DURHAM—Duke University is now home to a Nobel Prize winner.
Dr. Robert Lefkowitz and his former student Brian Kobilka were named Nobel Prize winners in chemistry. It was a wake up call that changed the course of the day for Lefkowitz.
“Right at 5 a.m., I got an elbow and she said it's Stockholm calling and obviously the first thing that goes through my mind was obviously they're not calling about the weather in Durham it must be important," said Lefkowitz.
The call was about the Nobel Prize. Lefkowitz shares the honor with his former student Dr. Brian Kobilka, a professor at Stanford University.
“I asked if I'm sharing this prize and they said yes with Dr. Kobilka and that was just the best,” said Lefkowitz.

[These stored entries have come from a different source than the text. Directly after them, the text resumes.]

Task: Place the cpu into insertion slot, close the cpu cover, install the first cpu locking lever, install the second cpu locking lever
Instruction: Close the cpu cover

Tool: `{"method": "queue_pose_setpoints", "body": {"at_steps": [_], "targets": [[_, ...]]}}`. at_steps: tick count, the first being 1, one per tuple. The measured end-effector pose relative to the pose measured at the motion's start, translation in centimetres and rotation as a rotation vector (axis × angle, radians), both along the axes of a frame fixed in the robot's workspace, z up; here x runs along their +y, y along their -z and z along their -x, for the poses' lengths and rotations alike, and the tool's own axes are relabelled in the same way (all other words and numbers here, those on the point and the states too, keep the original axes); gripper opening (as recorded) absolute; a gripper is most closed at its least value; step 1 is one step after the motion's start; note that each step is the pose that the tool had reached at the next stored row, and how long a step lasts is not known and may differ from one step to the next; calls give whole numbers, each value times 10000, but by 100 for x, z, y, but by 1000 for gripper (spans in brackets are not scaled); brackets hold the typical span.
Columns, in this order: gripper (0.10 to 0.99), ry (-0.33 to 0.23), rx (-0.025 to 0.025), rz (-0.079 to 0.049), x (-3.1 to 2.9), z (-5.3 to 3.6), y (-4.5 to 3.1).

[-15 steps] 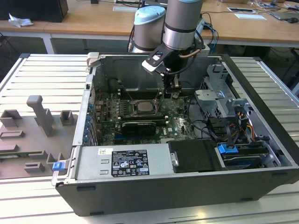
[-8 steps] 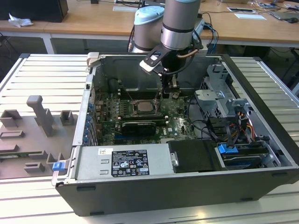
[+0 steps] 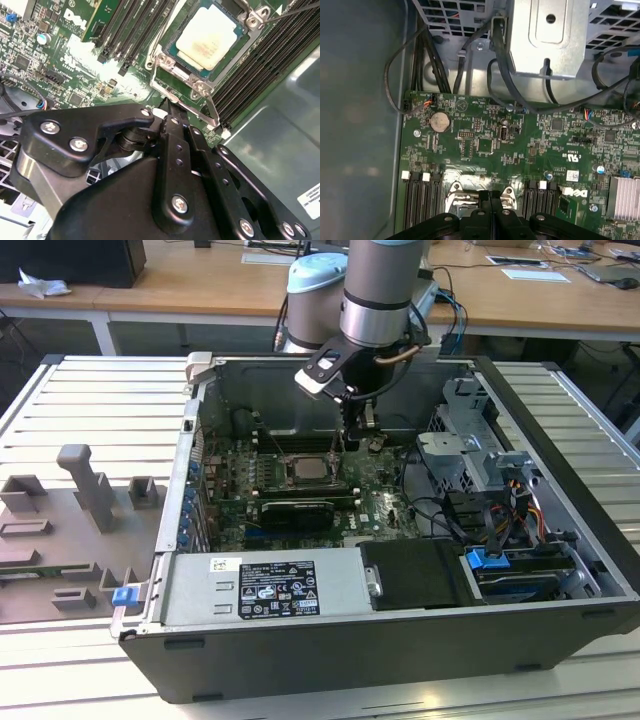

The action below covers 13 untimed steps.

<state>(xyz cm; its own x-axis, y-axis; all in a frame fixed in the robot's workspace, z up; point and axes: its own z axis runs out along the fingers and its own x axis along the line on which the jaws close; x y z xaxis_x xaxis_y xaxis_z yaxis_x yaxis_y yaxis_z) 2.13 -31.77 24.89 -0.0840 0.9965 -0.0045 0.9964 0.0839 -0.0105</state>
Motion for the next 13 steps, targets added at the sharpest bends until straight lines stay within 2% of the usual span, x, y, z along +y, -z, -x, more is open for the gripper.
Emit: {"method": "queue_pose_setpoints", "body": {"at_steps": [4,8,10,13], "targets": [[106,0,-1,-1,0,67,3],[106,0,-1,-2,0,175,17],[106,-1,0,0,0,206,39],[106,-8,-1,-1,1,246,113]]}}
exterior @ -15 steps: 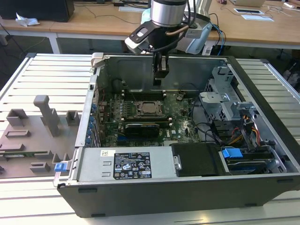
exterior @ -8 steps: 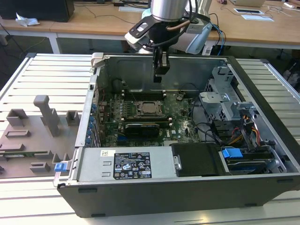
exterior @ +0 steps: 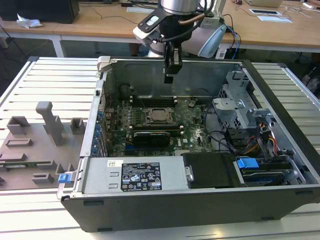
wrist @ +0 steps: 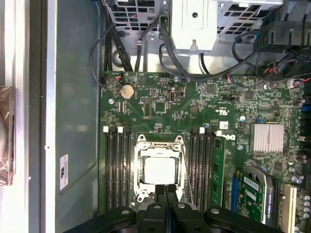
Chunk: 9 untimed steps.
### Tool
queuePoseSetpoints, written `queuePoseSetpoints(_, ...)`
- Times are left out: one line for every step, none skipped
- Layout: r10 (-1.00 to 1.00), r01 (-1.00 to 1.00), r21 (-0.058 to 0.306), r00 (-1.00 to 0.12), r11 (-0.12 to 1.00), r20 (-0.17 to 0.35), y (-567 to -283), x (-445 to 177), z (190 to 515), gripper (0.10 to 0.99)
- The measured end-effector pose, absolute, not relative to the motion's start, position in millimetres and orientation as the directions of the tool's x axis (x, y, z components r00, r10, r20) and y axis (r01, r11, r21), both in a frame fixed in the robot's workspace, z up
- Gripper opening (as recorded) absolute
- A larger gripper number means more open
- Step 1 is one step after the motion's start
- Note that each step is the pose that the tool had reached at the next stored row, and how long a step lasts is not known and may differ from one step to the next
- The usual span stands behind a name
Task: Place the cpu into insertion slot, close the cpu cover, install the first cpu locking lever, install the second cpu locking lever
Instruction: 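Close the cpu cover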
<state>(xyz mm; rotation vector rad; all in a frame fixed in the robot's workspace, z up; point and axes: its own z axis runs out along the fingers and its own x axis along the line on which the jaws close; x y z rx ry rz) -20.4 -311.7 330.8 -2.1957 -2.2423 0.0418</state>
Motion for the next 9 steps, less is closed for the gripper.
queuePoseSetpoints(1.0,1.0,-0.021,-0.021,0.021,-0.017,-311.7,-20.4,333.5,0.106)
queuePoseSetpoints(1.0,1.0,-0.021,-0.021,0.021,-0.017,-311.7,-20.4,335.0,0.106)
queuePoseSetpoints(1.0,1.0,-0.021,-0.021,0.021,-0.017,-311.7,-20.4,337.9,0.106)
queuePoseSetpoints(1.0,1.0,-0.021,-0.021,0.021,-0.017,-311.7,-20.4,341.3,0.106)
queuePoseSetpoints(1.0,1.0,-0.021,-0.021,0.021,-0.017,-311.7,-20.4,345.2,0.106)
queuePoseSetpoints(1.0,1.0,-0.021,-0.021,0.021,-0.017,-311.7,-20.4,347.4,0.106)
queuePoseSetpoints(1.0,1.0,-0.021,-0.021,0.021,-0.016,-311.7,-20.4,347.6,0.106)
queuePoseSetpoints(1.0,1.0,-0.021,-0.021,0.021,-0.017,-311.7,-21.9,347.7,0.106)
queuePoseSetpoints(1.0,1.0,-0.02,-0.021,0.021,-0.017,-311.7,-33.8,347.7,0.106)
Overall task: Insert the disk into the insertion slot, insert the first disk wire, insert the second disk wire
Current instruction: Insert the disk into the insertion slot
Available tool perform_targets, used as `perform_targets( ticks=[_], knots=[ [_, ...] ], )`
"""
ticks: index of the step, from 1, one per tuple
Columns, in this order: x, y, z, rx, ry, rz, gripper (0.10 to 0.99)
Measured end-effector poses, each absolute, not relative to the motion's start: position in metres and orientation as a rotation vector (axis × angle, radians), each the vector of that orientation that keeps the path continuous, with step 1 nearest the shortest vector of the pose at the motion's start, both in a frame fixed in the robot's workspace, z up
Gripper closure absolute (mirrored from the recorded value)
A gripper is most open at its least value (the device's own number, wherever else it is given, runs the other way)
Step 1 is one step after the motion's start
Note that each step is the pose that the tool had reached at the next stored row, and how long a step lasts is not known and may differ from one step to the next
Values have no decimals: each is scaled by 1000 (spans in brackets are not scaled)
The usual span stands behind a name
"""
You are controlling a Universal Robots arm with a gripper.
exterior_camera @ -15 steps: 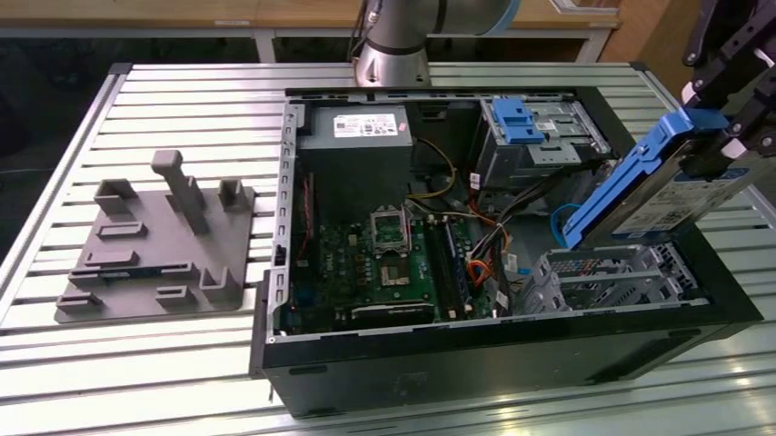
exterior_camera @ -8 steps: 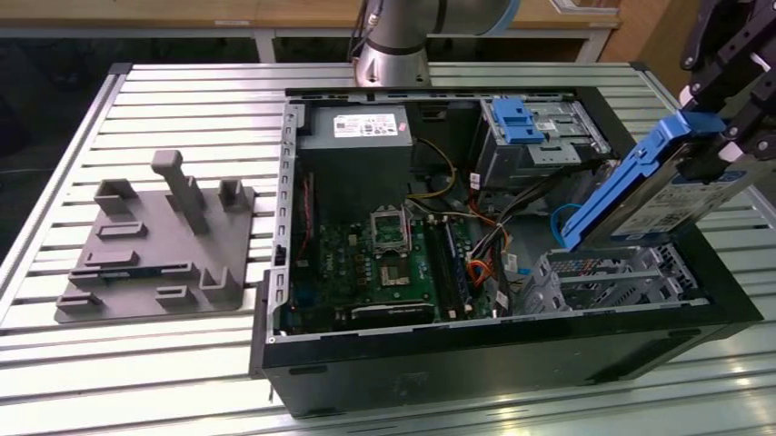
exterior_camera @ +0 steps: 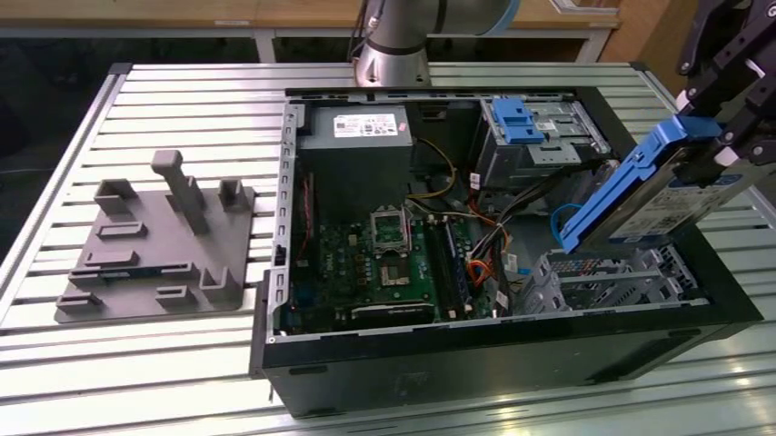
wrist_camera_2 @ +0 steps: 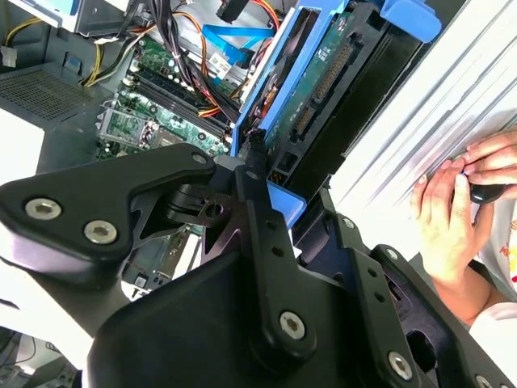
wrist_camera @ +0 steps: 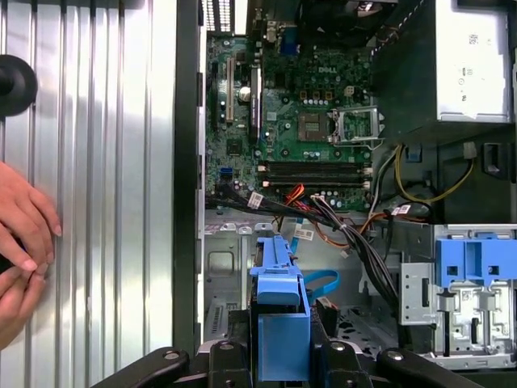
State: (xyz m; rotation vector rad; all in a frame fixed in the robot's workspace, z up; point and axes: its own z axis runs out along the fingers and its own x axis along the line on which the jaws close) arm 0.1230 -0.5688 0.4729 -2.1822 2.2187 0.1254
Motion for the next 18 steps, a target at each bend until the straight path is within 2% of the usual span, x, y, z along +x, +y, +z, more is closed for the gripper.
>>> perform_targets(
  ticks=[18],
  knots=[
    [123, -569, 467, -2182, 2219, 125, 725]
  ],
)
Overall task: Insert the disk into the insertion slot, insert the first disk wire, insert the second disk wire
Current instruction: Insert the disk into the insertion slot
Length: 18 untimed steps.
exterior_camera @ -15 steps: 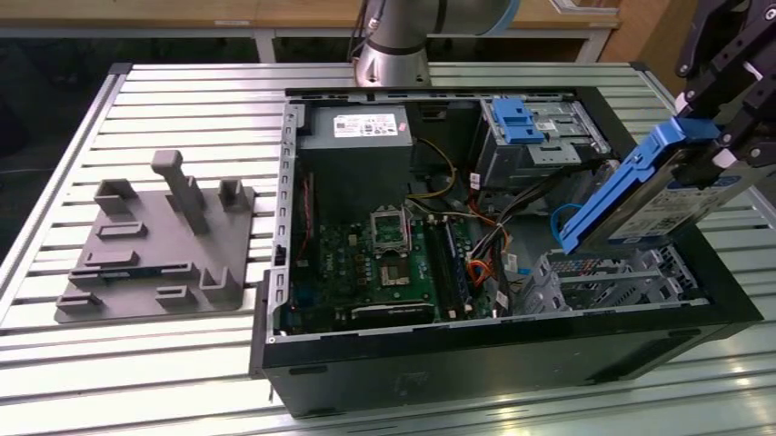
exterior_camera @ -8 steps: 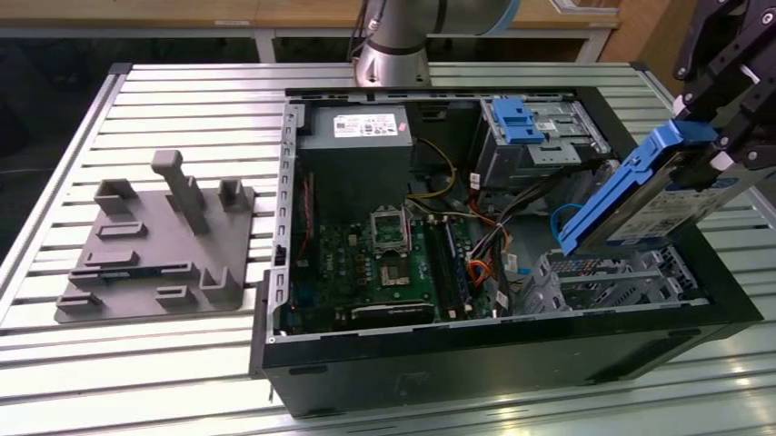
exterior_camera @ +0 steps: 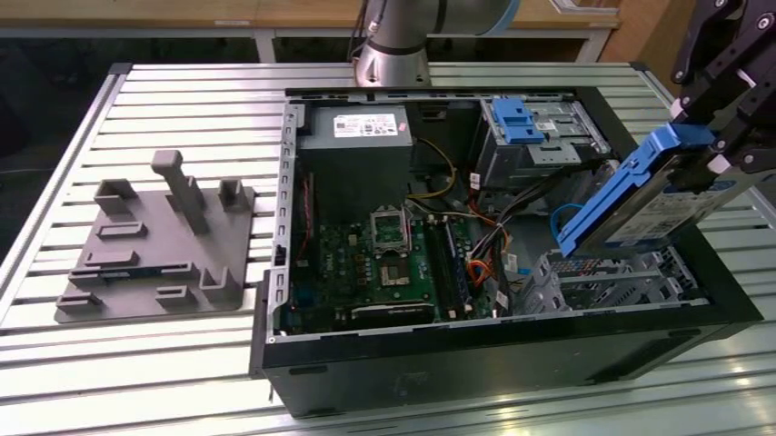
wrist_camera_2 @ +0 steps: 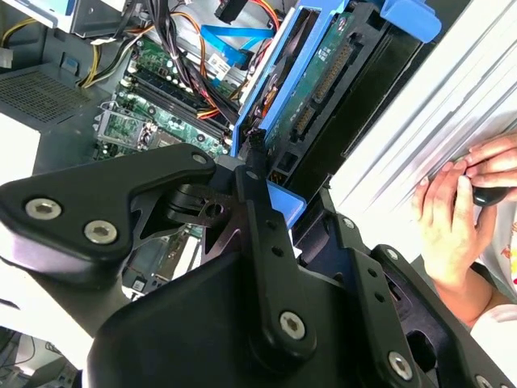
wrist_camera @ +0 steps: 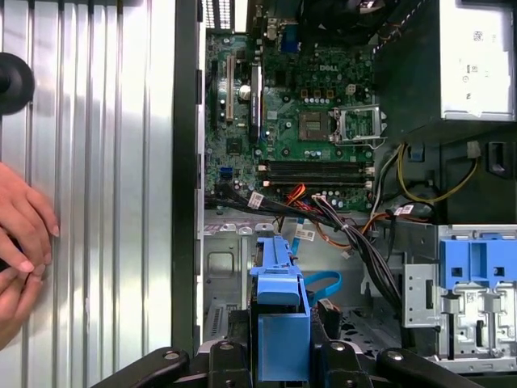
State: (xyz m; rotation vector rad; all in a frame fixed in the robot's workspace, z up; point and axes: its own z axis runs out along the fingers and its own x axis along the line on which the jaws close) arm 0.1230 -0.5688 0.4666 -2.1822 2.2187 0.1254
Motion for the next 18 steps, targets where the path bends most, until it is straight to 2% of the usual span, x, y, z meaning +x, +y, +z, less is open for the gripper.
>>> perform_targets(
  ticks=[18],
  knots=[
    [123, -569, 462, -2182, 2219, 125, 725]
  ],
)
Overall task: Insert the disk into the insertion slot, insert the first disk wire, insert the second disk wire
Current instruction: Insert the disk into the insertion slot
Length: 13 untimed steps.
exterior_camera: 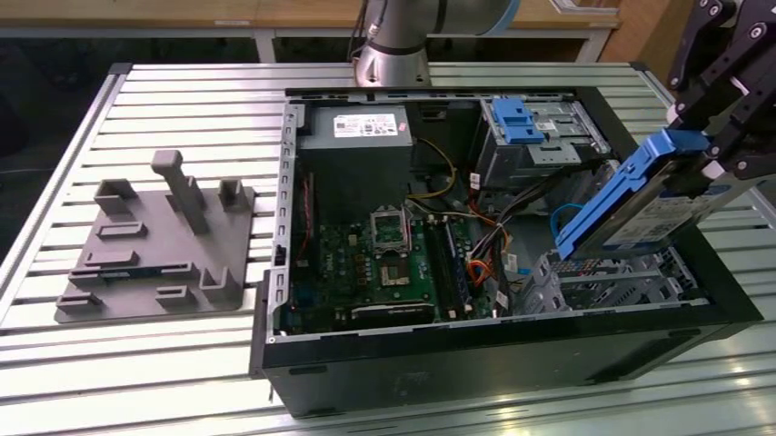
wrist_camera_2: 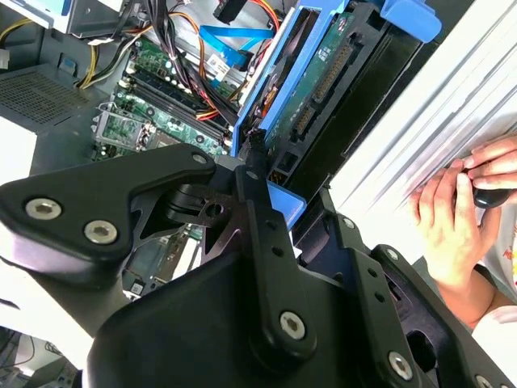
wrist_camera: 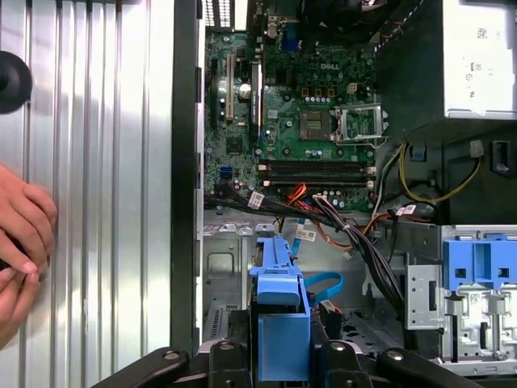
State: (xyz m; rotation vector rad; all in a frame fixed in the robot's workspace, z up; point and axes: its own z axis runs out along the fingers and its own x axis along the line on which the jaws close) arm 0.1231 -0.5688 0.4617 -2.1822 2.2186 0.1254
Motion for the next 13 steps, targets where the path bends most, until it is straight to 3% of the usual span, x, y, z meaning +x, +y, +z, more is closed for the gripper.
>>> perform_targets(
  ticks=[13],
  knots=[
    [123, -569, 459, -2182, 2219, 125, 725]
  ],
)
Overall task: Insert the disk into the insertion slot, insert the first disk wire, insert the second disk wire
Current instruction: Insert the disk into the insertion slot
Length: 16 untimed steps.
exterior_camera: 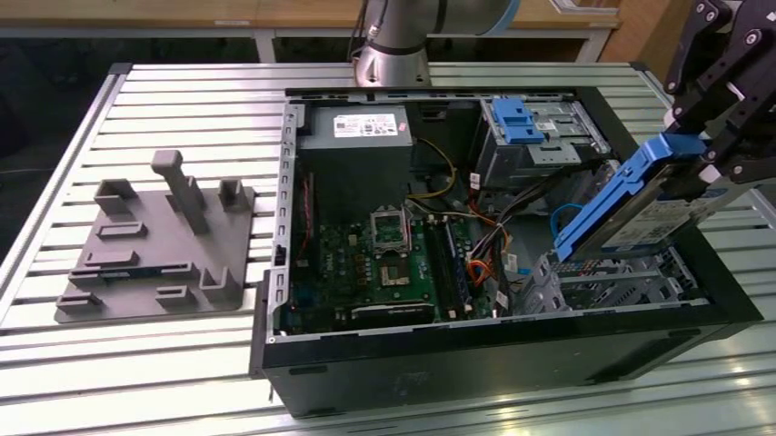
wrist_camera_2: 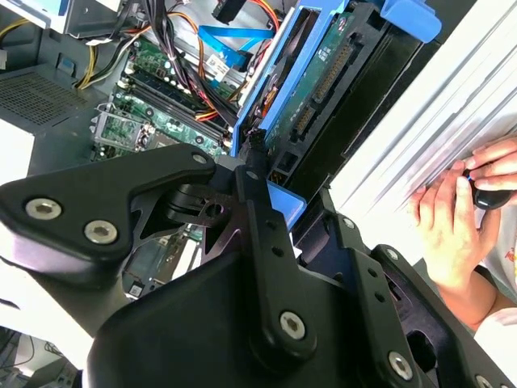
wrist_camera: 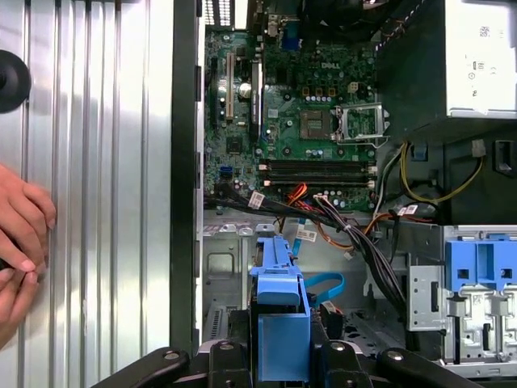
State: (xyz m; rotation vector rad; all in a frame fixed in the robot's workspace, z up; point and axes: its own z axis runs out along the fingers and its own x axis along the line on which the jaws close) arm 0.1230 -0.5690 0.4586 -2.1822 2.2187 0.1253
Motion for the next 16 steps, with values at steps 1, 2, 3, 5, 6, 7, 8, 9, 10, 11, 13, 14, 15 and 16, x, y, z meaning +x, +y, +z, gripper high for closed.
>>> perform_targets(
  ticks=[1, 2, 3, 5, 6, 7, 8, 9, 10, 11, 13, 14, 15, 16],
  knots=[
    [123, -569, 458, -2182, 2219, 125, 725],
    [123, -569, 458, -2182, 2219, 125, 725],
    [123, -569, 458, -2182, 2219, 125, 725],
    [123, -569, 457, -2182, 2219, 125, 725],
    [123, -569, 457, -2182, 2219, 125, 725],
    [123, -569, 457, -2182, 2219, 125, 725],
    [123, -569, 456, -2182, 2219, 125, 725],
    [123, -569, 456, -2182, 2219, 125, 725],
    [123, -569, 456, -2182, 2219, 125, 725],
    [123, -569, 456, -2182, 2219, 125, 725],
    [123, -569, 455, -2182, 2219, 125, 725],
    [123, -569, 455, -2182, 2219, 125, 725],
    [123, -569, 454, -2182, 2219, 125, 725],
    [123, -569, 454, -2182, 2219, 125, 725]
  ],
)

In the 1980's at Duke University, the pair began researching a family of G-protein coupled receptors. What they uncovered was how body cells sense and react to outside signals.
Their discoveries have helped improve prescription drugs.
"One of the pathway may cause the effects you want and the other pathway may cause what we call side effects so now, whereas before you had no choice anything you put on it would do both things. We didn't even now this existed, now you can design drugs that might do one or the other," said Lefkowitz.
Students and faculty say the recognition is well deserved.
"He's mentored literally hundreds of young scientists so I think it would be great to start calling him Coach L to go with our Coach K," said Dean of Duke University School of Medicine Nancy Andrews.
Yet even with all the attention, Lefkowitz insists he won't be asking people to address him as a Nobel Prize winner.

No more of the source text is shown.